• _Exercise requirements_
Since pictures do not belong in the copy, please repeat every record below exactly without them.

• _Records provided_

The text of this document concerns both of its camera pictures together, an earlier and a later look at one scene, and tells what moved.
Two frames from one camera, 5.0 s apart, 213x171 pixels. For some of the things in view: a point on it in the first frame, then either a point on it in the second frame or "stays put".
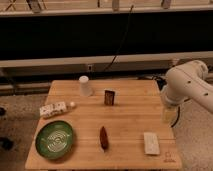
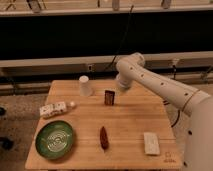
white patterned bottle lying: [55, 108] stays put
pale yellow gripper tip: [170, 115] -> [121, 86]
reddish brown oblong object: [104, 138] stays put
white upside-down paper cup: [84, 85] stays put
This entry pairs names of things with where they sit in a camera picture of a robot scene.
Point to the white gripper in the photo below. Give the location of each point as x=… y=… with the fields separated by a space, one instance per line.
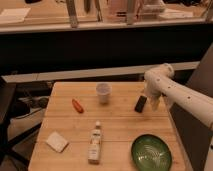
x=151 y=90

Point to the black eraser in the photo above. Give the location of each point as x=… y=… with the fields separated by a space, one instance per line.
x=140 y=104

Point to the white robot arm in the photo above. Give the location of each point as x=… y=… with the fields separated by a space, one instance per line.
x=158 y=81

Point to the white sponge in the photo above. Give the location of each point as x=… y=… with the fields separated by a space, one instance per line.
x=57 y=142

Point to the green ribbed bowl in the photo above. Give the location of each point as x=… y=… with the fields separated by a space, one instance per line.
x=151 y=153

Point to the white paper cup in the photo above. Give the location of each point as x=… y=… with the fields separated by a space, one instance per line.
x=103 y=91

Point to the wooden table board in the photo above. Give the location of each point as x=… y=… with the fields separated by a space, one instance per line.
x=120 y=126

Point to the white glue bottle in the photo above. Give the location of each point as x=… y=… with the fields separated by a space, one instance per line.
x=94 y=150

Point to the orange carrot toy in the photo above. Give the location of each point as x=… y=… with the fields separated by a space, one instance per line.
x=77 y=106

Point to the white paper sheet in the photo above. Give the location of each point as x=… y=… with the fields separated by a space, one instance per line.
x=15 y=15

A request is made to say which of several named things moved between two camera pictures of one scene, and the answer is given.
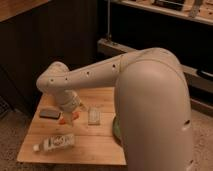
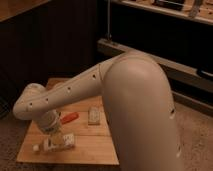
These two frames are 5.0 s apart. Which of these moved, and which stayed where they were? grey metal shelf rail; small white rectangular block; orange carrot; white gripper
Moved: white gripper
Stayed: small white rectangular block; orange carrot; grey metal shelf rail

• _Exercise solution_
The text of this document concerns both of its camera pictures together, an earlier and a later look at one scene, and tells what moved.
Two frames from one camera, 5.0 s apart, 213x171 pixels. For some of the things in view: a point on it in the first frame, then either a point on it in the second frame or "stays put".
white patterned bottle lying: [55, 108] stays put
pale yellow gripper tip: [170, 115] -> [121, 86]
reddish brown oblong object: [104, 138] stays put
white upside-down paper cup: [84, 85] stays put
This entry pairs names of things with where they sit in a camera picture of a robot scene.
Point to the white gripper in the photo below. Give the location of each point as x=… y=… with the fields separated by a space, one instance per line.
x=151 y=90

Point to the black eraser in the photo above. Give the location of each point as x=… y=… with the fields separated by a space, one instance per line.
x=140 y=104

Point to the white robot arm in the photo above. Give the location of each point as x=… y=… with the fields separated by a space, one instance per line.
x=158 y=81

Point to the white sponge in the photo above. Give the location of each point as x=… y=… with the fields separated by a space, one instance per line.
x=57 y=142

Point to the green ribbed bowl in the photo above. Give the location of each point as x=… y=… with the fields separated by a space, one instance per line.
x=151 y=153

Point to the white paper cup in the photo above. Give the location of each point as x=… y=… with the fields separated by a space, one instance per line.
x=103 y=91

Point to the wooden table board in the photo above. Give the location of each point as x=… y=… with the fields separated by a space, one instance per line.
x=120 y=126

Point to the white glue bottle in the photo above. Give the location of each point as x=… y=… with the fields separated by a space, one instance per line.
x=94 y=150

Point to the orange carrot toy in the photo above. Give the location of each point as x=… y=… with the fields separated by a space, one instance per line.
x=77 y=106

Point to the white paper sheet in the photo above. Give the location of each point as x=… y=… with the fields separated by a space, one instance per line.
x=15 y=15

A request is made to say which of several named things moved between two camera pictures of one scene, and the answer is given.
These two frames are 5.0 s apart. Which of these moved, and which stayed where they were? grey metal shelf rail; small white rectangular block; orange carrot; white gripper
Moved: white gripper
Stayed: small white rectangular block; orange carrot; grey metal shelf rail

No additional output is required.